Since the data must remain as supplied, reproduce it word for word.

§ **DATA PROVIDED**
########
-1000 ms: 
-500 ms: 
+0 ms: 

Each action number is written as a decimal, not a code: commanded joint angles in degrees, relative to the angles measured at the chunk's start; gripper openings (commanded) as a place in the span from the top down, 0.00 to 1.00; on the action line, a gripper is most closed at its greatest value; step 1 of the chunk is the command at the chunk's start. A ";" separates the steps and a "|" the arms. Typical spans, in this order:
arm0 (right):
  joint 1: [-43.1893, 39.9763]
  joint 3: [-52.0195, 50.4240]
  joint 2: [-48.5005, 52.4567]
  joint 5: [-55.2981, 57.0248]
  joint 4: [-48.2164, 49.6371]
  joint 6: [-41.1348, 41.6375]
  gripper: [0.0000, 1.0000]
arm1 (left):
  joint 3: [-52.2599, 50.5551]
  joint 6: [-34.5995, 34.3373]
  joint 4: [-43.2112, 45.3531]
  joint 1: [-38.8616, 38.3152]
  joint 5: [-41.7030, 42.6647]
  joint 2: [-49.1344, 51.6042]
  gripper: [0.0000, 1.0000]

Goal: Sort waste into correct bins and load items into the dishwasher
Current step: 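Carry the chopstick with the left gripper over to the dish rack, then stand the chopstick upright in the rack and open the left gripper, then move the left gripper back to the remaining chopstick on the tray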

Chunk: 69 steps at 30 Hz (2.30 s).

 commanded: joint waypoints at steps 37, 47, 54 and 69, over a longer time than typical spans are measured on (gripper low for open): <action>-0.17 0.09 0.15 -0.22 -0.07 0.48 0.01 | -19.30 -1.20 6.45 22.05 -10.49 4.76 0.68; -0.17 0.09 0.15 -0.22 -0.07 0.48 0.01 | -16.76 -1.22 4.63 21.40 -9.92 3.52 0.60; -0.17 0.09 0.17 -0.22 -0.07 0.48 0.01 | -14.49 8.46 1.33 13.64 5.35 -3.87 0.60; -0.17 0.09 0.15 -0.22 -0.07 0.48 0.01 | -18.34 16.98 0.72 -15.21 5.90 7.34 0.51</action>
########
§ **SOLUTION FOR THIS EXERCISE**
-1000 ms: 
-500 ms: 
+0 ms: 

Each action number is written as a decimal, not a code: commanded joint angles in degrees, relative to the angles measured at the chunk's start; gripper openings (commanded) as a place in the span from the top down, 0.00 to 1.00; on the action line, a gripper is most closed at its greatest value; step 1 of the chunk is the command at the chunk's start. A ";" separates the steps and a "|" the arms. Typical spans, in this order:
arm0 (right):
  joint 1: [-43.1893, 39.9763]
  joint 3: [-52.0195, 50.4240]
  joint 2: [-48.5005, 52.4567]
  joint 5: [-55.2981, 57.0248]
  joint 4: [-48.2164, 49.6371]
  joint 6: [-41.1348, 41.6375]
  gripper: [0.0000, 1.0000]
arm1 (left):
  joint 3: [-52.2599, 50.5551]
  joint 6: [-34.5995, 34.3373]
  joint 4: [-43.2112, 45.3531]
  joint 1: [-38.8616, 38.3152]
  joint 5: [-41.7030, 42.6647]
  joint 2: [-49.1344, 51.6042]
  gripper: [0.0000, 1.0000]

Goal: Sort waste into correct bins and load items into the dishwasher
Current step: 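Carry the chopstick with the left gripper over to the dish rack, then stand the chopstick upright in the rack and open the left gripper, then move the left gripper back to the remaining chopstick on the tray
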
Chunk: 69 steps at 30 Hz (2.30 s).

 commanded: joint waypoints at steps 37, 47, 54 and 69, over a longer time than typical spans are measured on (gripper low for open): <action>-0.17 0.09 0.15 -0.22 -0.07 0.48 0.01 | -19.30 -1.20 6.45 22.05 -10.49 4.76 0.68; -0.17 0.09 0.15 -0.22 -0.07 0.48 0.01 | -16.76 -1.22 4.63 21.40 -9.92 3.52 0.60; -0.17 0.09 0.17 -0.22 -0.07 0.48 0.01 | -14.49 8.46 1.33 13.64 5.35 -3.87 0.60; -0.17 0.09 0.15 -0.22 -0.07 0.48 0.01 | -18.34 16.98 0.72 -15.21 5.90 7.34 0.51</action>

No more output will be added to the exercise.